How to overlay a Seaborn jointplot with a "marginal" (distribution histogram) from a different dataset
Asked Answered
P

4

8

I have plotted a Seaborn JointPlot from a set of "observed counts vs concentration" which are stored in a pandas DataFrame. I would like to overlay (on the same set of axes) a marginal (ie: univariate distribution) of the "expected counts" for each concentration on top of the existing marginal, so that the difference can be easily compared.

This graph is very similar to what I want, although it will have different axes and only two datasets:

Here is an example of how my data is laid out and related:

df_observed

x axis--> log2(concentration): 1,1,1,2,3,3,3 (zero-counts have been omitted)

y axis--> log2(count): 4.5, 5.7, 5.0, 9.3, 16.0, 16.5, 15.4 (zero-counts have been omitted)

df_expected

x axis--> log2(concentration): 1,1,1,2,2,2,3,3,3

an overlaying of the distribution of df_expected on top of that of df_observed would therefore indicate where there were counts missing at each concentration.

What I currently have

Jointplot with the observed counts at each concentration Separate jointplot of the expected counts at each concentration.

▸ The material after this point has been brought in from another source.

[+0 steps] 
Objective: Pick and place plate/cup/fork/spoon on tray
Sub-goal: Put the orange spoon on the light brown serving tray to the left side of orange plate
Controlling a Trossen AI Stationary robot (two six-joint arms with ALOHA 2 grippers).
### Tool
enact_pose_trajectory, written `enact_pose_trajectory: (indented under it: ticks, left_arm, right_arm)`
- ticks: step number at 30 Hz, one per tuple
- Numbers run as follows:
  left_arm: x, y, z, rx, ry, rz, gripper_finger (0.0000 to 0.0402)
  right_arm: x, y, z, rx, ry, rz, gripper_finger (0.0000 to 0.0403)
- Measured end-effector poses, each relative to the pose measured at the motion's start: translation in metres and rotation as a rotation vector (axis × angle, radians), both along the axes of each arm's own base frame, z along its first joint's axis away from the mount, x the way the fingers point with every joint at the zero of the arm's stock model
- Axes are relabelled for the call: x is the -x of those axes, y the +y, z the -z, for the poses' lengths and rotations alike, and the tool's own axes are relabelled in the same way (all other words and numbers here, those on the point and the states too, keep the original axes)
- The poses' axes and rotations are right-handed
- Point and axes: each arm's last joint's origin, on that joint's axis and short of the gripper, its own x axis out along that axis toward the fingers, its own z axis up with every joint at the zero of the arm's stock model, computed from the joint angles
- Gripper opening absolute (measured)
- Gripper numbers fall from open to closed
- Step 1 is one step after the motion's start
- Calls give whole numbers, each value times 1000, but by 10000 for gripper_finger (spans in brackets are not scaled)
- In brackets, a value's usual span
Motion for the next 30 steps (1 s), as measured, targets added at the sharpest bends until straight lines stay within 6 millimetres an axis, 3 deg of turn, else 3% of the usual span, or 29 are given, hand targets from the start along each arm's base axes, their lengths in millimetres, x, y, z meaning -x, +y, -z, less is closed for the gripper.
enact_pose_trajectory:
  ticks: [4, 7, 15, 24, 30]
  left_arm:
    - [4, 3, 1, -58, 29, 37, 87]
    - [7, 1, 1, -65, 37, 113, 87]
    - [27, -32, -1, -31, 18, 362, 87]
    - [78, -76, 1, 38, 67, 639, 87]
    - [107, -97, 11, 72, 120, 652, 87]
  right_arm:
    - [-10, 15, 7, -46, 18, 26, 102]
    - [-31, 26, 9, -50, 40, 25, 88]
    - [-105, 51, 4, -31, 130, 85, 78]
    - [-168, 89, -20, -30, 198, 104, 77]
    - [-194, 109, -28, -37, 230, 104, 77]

I want the marginal from this plot to be overlaid on top of the marginal from the above jointplot

PS: I am new to Stack Overflow so any suggestions about how to better ask questions will be met with gratitude. Also, I have searched extensively for an answer to my question but to no avail. In addition, a Plotly solution would be equally helpful. Thank you

Panada answered 10/3, 2016 at 15:37 Comment(3)
Can you put a picture of what you already have? Just to give me a better idea for your case.Maggot
Thank you for your reply. I added pictures of the two separate plots I wish to combine into one. Sorry for the poor explanation, I realise it is not as clear as one would like.Panada
Do you have sample data? How is your data structured? A sample dataframe might be good.Maggot
M
8

Whenever I try to modify a JointPlot more than for what it was intended for, I turn to a JointGrid instead. It allows you to change the parameters of the plots in the marginals.

Below is an example of a working JointGrid where I add another histogram for each marginal. These histograms represent the expected value that you wanted to add. Keep in mind that I generated random data so it probably doesn't look like yours.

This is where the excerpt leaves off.